• _WHAT TO WORK ON_: Every line of the data is to be reproduced exactly.

• _SUPPLIED DATA_:

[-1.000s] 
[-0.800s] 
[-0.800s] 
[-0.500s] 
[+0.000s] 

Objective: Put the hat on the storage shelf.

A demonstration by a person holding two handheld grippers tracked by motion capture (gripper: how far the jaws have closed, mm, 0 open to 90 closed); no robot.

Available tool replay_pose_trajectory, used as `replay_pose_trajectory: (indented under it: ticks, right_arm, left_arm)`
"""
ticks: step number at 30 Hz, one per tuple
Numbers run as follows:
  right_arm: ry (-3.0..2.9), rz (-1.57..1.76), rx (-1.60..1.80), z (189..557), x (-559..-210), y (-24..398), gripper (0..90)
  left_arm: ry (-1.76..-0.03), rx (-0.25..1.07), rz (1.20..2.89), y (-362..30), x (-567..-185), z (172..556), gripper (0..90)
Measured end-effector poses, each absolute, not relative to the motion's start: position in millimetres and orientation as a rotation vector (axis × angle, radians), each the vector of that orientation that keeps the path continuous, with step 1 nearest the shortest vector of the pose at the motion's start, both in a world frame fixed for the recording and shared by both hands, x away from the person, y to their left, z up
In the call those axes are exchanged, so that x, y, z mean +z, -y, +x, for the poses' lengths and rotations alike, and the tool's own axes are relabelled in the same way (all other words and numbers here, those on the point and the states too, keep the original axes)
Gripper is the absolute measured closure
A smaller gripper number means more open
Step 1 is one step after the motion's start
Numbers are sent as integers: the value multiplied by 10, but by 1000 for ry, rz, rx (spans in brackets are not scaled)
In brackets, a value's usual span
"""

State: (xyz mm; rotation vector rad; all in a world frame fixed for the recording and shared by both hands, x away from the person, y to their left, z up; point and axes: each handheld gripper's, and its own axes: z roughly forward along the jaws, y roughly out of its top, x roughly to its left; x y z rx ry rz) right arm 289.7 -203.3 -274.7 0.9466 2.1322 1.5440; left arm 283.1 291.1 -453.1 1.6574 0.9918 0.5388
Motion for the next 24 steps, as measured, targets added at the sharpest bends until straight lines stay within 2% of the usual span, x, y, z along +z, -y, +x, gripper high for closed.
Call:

• _RESPONSE TO THE EXERCISE_:
[-1.000s] 
[-0.800s] 
[-0.800s] 
[-0.500s] 
[+0.000s] 

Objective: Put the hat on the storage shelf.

A demonstration by a person holding two handheld grippers tracked by motion capture (gripper: how far the jaws have closed, mm, 0 open to 90 closed); no robot.

Available tool replay_pose_trajectory, used as `replay_pose_trajectory: (indented under it: ticks, right_arm, left_arm)`
"""
ticks: step number at 30 Hz, one per tuple
Numbers run as follows:
  right_arm: ry (-3.0..2.9), rz (-1.57..1.76), rx (-1.60..1.80), z (189..557), x (-559..-210), y (-24..398), gripper (0..90)
  left_arm: ry (-1.76..-0.03), rx (-0.25..1.07), rz (1.20..2.89), y (-362..30), x (-567..-185), z (172..556), gripper (0..90)
Measured end-effector poses, each absolute, not relative to the motion's start: position in millimetres and orientation as a rotation vector (axis × angle, radians), each the vector of that orientation that keeps the path continuous, with step 1 nearest the shortest vector of the pose at the motion's start, both in a world frame fixed for the recording and shared by both hands, x away from the person, y to their left, z up
In the call those axes are exchanged, so that x, y, z mean +z, -y, +x, for the poses' lengths and rotations alike, and the tool's own axes are relabelled in the same way (all other words and numbers here, those on the point and the states too, keep the original axes)
Gripper is the absolute measured closure
A smaller gripper number means more open
Step 1 is one step after the motion's start
Numbers are sent as integers: the value multiplied by 10, but by 1000 for ry, rz, rx (spans in brackets are not scaled)
In brackets, a value's usual span
"""

State: (xyz mm; rotation vector rad; all in a world frame fixed for the recording and shared by both hands, x away from the person, y to their left, z up; point and axes: each handheld gripper's, and its own axes: z roughly forward along the jaws, y roughly out of its top, x roughly to its left; x y z rx ry rz) right arm 289.7 -203.3 -274.7 0.9466 2.1322 1.5440; left arm 283.1 291.1 -453.1 1.6574 0.9918 0.5388
Motion for the next 24 steps, as measured, targets added at the sharpest bends until straight lines stay within 2% of the usual span, x, y, z along +z, -y, +x, gripper high for closed.
Call:

With this, the exercise is finished.